It is my first Thanksgiving without my son. They say the 'firsts' are the toughest. Every day is tough. I am home and I chose to be. I got lots of invitations (Thank you, thank you and thank you!) but chose to be home. I feel closer to Cody here and don't want to pretend to be ok today. I need days for that too. I FaceTime with Casey pretty much every day and that is the highlight of my day. He is less than 3 weeks back to the states. I know he has Cody watching over him. I cannot wait for him to get here and we have some time together. We need that more than anything.
I try not to read the blog from last year and it is so sad but I know what I was doing.
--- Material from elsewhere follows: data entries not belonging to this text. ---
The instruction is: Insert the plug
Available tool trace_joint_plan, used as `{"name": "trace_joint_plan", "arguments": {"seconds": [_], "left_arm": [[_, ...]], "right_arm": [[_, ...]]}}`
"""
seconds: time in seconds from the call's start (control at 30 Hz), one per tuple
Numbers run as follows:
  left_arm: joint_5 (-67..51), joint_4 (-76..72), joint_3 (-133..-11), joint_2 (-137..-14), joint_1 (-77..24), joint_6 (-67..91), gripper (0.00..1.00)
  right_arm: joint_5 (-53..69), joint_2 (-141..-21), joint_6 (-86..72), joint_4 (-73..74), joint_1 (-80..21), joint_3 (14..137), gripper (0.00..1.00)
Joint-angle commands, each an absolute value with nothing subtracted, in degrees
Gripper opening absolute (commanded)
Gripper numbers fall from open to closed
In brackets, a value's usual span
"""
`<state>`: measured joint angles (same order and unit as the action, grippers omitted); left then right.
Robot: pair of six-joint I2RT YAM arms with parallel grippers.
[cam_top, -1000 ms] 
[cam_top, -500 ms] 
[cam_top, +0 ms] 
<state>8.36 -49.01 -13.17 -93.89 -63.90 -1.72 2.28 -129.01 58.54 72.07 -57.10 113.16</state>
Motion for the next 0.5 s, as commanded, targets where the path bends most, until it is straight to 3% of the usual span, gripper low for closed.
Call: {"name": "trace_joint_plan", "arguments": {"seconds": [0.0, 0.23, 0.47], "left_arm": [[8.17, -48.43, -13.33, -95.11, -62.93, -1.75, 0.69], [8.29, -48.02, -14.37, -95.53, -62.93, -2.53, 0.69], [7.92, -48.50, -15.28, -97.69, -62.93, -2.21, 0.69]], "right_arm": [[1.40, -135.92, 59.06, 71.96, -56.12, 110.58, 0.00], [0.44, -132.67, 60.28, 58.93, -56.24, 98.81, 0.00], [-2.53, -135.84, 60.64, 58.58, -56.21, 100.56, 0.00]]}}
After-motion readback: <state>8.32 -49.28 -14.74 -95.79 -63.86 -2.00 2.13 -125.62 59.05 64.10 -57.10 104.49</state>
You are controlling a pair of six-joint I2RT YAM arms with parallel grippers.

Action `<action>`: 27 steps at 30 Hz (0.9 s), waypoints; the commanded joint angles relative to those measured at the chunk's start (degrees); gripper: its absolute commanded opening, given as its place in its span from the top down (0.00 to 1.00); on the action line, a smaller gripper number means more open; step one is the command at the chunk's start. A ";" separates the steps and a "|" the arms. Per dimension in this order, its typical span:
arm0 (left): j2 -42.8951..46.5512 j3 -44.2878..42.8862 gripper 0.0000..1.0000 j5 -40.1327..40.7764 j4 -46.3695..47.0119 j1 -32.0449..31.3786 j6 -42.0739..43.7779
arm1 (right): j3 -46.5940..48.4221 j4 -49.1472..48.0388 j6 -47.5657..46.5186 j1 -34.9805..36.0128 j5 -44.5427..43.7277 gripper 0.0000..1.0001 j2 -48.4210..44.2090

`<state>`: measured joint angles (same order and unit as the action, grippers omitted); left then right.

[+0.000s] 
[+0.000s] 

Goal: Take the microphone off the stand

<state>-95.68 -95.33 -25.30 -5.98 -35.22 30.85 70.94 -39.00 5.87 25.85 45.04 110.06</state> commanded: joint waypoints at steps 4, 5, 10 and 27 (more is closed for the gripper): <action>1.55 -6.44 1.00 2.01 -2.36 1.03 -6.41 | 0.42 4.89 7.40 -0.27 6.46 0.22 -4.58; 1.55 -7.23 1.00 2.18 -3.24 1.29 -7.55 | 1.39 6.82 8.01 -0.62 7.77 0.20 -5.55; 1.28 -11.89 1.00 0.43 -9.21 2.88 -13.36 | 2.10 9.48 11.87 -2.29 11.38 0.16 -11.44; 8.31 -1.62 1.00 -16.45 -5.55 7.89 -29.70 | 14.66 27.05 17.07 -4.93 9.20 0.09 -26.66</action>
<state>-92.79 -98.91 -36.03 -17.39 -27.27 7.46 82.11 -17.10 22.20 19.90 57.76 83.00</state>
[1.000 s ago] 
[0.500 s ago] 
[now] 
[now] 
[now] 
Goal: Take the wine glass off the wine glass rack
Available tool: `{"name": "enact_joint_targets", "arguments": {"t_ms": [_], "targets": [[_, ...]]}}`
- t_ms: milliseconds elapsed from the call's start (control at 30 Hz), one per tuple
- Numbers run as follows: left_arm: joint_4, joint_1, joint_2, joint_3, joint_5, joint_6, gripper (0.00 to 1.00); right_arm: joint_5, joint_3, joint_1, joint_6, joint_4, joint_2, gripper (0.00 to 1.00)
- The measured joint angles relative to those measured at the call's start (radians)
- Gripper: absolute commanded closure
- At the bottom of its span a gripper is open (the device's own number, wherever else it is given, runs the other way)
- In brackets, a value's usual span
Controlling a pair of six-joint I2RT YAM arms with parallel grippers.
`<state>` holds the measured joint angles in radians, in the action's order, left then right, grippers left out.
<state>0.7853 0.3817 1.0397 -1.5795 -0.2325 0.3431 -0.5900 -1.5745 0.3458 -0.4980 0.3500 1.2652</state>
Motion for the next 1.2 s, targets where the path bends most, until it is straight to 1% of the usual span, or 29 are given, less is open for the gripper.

I miss my sons.
We had the Super Hero Day and it was sooooo amazing to see everyone supporting me, your foundation and keeping your memory close to heart. The children in the schools may not have met you but they know all about you.
I visited a young girl last night (15) that has cancer. I met her through CFK. She is such a sweet girl. I tried to tell her about Cody but did not want to scare her. She is fighting again and is a breath of fresh air. I took her some of Cody's Persevere shirts and I know he will now watch over her too. Please add Farrah to your prayers.
I also met a family from HHH that has a little boy (3) fighting too. It is so unfair. I have not met their son yet but someday I will. Please add Luke to your prayers too.
Enjoy your time with your family. That is what it is all about. Blessed to have all of you in my life…here's to a safe and rapid homecoming for Casey!!
You are absolutely right! Being home is a comfort. My friends were always asking if I went out but I could be sad out of the house, too. I think you are doing amazing things. I don't think I could visit a child with cancer and see that look of fear on parents' faces or transfer my sadness to the child. You are a good will ambassador, bringing your smile and your love of Cody to others. It is helping you heal in small increments, I believe. Enjoy your face time with Casey and your visit when he arrives. Sending hugs and love.